What you should do: Your answer should consist of the complete listing, repeated verbatim.

Input data:
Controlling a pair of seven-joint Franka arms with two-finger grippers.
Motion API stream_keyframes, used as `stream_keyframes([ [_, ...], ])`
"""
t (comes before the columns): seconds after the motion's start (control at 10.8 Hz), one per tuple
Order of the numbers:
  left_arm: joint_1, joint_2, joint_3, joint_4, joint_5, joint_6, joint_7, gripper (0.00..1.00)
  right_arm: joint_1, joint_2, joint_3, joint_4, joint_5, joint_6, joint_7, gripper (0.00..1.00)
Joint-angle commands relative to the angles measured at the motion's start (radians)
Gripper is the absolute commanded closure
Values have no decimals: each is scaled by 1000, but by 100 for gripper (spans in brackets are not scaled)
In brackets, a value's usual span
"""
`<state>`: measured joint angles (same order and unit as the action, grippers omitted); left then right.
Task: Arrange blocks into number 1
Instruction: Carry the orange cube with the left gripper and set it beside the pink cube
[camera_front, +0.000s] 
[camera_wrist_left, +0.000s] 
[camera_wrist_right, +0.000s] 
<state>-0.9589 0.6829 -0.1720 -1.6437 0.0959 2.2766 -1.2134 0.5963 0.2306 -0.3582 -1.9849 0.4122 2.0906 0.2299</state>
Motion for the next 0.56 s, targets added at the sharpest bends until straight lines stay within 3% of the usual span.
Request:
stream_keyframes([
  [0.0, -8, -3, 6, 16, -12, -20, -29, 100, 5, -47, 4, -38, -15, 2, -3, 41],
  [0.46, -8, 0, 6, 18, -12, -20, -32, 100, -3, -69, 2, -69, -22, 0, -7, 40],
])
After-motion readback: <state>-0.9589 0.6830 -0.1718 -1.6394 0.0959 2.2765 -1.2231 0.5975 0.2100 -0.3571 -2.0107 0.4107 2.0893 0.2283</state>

Response area:
Controlling a pair of seven-joint Franka arms with two-finger grippers.
Motion API stream_keyframes, used as `stream_keyframes([ [_, ...], ])`
"""
t (comes before the columns): seconds after the motion's start (control at 10.8 Hz), one per tuple
Order of the numbers:
  left_arm: joint_1, joint_2, joint_3, joint_4, joint_5, joint_6, joint_7, gripper (0.00..1.00)
  right_arm: joint_1, joint_2, joint_3, joint_4, joint_5, joint_6, joint_7, gripper (0.00..1.00)
Joint-angle commands relative to the angles measured at the motion's start (radians)
Gripper is the absolute commanded closure
Values have no decimals: each is scaled by 1000, but by 100 for gripper (spans in brackets are not scaled)
In brackets, a value's usual span
"""
`<state>`: measured joint angles (same order and unit as the action, grippers omitted); left then right.
Task: Arrange blocks into number 1
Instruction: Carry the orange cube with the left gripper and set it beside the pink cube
[camera_front, +0.000s] 
[camera_wrist_left, +0.000s] 
[camera_wrist_right, +0.000s] 
<state>-0.9589 0.6829 -0.1720 -1.6437 0.0959 2.2766 -1.2134 0.5963 0.2306 -0.3582 -1.9849 0.4122 2.0906 0.2299</state>
Motion for the next 0.56 s, targets added at the sharpest bends until straight lines stay within 3% of the usual span.
Request:
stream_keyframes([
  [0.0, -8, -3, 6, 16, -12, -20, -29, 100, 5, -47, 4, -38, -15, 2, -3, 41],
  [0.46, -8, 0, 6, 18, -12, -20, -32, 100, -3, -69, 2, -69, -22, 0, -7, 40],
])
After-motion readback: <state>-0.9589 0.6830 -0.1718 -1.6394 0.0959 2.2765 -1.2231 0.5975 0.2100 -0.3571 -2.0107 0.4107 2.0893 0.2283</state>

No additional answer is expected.